Improved Documentation

  • Enablement-ready README with 5-minute quickstart
  • Comprehensive CONTRIBUTING.md with development guidelines
  • Enhanced issue templates for better bug reports and feature requests
  • Official samples documentation with usage examples

License Update

  • BSD 2-Clause License (previously MIT) for IAB Tech Lab compatibility
  • Open source compliance with industry standards

🔧 Technical Features

Core Functionality

  • Deterministic matching → fuzzy matching → optional semantic enhancement
  • Local-first processing with no external API dependencies
  • OpenRTB/VAST compatibility with proper IAB 3.0 ID output
  • SCD awareness for sensitive content handling
  • Vector attributes support for orthogonal taxonomy dimensions

Matching Methods

  • RapidFuzz (default) for fast fuzzy string matching
  • BM25 and TF-IDF alternatives for different use cases
  • Sentence-Transformers embeddings for semantic matching
  • Configurable thresholds for precision/recall tuning

Output Formats

  • CSV and JSON export options
  • OpenRTB content.cat format with configurable cattax
  • VAST CONTENTCAT string format
  • Confidence scores and source attribution
  • Audit trails for unmapped items

📊 Performance & Reliability

Tested Scenarios

  • Official IAB categories with high accuracy mapping
  • Free-text labels with semantic matching
  • Large datasets (100+ items) with consistent performance
  • Edge cases and error handling

Quality Assurance

  • Comprehensive test suite with pytest
  • Sample data validation against official taxonomies
  • Cross-platform compatibility (macOS, Linux, Windows)
  • Python 3.9+ support with modern dependencies

🎯 Use Cases

Ad Tech Industry

  • Contextual targeting migration from 2.x to 3.0
  • Brand safety with SCD-aware mapping
  • OpenRTB integration for programmatic advertising
  • CTV and video content classification

Content Platforms

  • Content categorization for recommendation systems
  • Search and discovery with semantic matching
  • Analytics and reporting with standardized taxonomies
  • Multi-format support (text, video, audio, image)

📦 Installation & Usage

Quick Start

# Install from PyPI
pip install iab-mapper

# Basic usage
iab-mapper sample_data.csv -o mapped_output.json

# With embeddings
iab-mapper sample_data.csv -o mapped_output.json --use-embeddings

Python API

from iab_mapper.pipeline import Mapper, MapConfig
import iab_mapper as pkg

cfg = MapConfig(fuzzy_method="bm25", use_embeddings=True)
data_dir = Path(pkg.__file__).parent / "data"
mapper = Mapper(cfg, str(data_dir))

result = mapper.map_record({"label": "Sports highlights"})

🔗 Resources

🤝 Contributing

We welcome contributions from the IAB community!

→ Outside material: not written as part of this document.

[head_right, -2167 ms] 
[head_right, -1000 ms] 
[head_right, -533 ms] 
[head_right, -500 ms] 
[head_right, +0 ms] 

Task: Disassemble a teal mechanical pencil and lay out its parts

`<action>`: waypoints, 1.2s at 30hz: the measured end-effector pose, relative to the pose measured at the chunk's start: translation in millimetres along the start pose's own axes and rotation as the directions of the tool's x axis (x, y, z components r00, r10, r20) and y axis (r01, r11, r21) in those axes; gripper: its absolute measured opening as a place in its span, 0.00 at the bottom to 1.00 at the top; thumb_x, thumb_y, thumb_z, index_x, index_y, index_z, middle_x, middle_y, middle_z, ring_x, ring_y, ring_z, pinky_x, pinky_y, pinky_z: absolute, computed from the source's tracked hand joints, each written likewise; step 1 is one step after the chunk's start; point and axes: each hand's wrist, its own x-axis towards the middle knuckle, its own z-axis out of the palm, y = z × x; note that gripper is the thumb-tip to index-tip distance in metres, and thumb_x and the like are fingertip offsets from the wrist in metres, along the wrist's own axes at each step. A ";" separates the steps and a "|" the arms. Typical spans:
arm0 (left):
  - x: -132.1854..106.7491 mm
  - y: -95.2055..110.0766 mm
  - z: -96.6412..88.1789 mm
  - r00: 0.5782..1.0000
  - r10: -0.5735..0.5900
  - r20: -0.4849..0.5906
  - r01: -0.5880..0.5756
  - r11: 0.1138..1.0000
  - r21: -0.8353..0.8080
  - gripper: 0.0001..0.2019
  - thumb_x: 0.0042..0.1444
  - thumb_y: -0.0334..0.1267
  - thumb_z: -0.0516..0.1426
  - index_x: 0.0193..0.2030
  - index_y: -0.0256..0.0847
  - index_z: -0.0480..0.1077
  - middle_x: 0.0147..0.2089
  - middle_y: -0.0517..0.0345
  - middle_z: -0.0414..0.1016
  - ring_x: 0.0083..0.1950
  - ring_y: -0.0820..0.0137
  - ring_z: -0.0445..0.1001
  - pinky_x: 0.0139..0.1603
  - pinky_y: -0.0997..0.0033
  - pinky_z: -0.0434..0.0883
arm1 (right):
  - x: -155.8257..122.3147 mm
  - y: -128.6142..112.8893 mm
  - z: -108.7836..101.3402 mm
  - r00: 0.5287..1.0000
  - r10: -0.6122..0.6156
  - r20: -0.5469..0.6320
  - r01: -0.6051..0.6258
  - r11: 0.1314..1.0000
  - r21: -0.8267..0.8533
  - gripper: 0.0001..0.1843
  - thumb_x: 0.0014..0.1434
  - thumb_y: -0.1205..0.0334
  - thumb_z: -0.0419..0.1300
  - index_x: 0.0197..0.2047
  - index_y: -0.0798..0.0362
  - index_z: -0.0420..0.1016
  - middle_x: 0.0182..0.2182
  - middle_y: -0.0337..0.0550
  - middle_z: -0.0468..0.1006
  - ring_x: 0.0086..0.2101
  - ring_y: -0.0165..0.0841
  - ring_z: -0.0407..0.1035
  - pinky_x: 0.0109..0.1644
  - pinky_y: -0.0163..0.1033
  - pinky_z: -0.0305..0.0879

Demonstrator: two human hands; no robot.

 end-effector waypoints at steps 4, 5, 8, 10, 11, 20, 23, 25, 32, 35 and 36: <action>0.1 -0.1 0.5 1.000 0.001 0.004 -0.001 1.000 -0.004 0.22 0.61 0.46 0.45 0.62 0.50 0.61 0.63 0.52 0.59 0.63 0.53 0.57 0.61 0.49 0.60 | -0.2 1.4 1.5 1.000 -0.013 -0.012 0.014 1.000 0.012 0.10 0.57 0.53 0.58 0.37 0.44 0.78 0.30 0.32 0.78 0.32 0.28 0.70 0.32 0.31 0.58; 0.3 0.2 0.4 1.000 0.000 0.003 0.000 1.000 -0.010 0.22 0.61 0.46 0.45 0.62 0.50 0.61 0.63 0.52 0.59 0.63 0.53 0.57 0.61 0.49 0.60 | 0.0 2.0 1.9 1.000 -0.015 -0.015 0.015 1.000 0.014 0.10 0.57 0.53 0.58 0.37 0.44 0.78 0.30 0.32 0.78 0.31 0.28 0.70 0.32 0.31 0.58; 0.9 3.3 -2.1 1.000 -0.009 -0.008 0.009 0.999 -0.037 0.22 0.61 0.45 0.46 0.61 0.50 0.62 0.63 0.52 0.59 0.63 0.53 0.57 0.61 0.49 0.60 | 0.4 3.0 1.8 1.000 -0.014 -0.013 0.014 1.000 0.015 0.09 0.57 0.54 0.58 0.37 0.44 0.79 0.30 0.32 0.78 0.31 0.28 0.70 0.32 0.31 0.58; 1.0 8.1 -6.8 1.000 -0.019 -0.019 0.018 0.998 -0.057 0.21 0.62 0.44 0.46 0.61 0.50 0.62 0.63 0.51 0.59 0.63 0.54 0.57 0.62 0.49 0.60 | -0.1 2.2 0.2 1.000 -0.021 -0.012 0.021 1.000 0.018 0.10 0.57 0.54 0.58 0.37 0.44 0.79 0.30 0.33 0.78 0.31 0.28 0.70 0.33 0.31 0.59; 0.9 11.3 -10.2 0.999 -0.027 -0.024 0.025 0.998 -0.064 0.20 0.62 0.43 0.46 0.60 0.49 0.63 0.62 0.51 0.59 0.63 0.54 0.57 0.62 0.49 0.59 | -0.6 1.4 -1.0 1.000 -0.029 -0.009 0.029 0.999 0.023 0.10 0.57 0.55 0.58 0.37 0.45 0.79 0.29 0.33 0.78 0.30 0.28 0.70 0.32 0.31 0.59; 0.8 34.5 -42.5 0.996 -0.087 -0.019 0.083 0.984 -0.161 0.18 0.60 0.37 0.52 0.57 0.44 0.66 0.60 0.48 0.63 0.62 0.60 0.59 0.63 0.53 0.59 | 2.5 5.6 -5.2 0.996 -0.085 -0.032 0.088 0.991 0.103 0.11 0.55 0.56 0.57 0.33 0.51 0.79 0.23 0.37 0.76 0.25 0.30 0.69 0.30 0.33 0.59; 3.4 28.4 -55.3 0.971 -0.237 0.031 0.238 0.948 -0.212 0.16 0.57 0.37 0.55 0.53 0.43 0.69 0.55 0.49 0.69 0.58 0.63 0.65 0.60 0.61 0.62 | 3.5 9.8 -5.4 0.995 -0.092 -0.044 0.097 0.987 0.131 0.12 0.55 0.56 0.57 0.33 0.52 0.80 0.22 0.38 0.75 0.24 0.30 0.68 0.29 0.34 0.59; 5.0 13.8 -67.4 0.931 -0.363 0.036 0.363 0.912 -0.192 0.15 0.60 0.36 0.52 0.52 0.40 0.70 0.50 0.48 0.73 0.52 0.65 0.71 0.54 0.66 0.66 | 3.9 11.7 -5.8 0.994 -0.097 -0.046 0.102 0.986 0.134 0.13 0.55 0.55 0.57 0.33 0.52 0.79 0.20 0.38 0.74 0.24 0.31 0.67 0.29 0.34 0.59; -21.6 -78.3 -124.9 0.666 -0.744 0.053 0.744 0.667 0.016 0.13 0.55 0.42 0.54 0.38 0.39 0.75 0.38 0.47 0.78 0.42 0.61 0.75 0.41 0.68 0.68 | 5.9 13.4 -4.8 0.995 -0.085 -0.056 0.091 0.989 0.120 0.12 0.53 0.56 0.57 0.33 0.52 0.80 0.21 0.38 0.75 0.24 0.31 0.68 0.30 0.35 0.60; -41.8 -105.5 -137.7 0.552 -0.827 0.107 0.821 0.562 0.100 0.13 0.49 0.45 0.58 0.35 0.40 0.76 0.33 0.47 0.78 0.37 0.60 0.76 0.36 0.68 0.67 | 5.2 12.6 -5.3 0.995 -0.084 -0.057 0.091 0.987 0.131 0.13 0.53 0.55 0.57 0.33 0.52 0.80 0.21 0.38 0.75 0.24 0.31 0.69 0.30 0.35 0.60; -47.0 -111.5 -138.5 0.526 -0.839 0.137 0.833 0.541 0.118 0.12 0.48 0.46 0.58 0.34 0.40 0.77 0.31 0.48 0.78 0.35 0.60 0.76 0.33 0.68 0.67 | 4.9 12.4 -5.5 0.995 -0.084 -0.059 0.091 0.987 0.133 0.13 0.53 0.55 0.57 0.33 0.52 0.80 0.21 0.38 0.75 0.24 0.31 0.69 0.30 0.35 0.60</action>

See CONTRIBUTING.md for guidelines.

Development Setup

git clone https://github.com/mixpeek/iab-mapper.git
cd iab-mapper
python -m venv .venv && source .venv/bin/activate
pip install -e ".[emb]" && pip install -r requirements-dev.txt
pytest -q

📞 Support

  • GitHub Issues: For bug reports and feature requests
  • Documentation: Comprehensive guides and examples
  • Community: IAB Tech Lab member discussions
  • Enterprise: Contact Mixpeek for custom integrations

🎯 Future Roadmap

Multimodal Classification

  • Video content analysis and classification
  • Audio/podcast taxonomy mapping
  • Image recognition for visual content
  • Cross-modal content understanding

Industry Integration

  • IAB member enablement sessions
  • Migration tooling for large-scale deployments
  • Performance optimization for enterprise use
  • API integrations with major ad tech platforms

Ready for IAB Tech Lab contribution and industry adoption! 🚀

This release represents a significant milestone in making IAB 3.0 migration accessible to the entire ad tech ecosystem.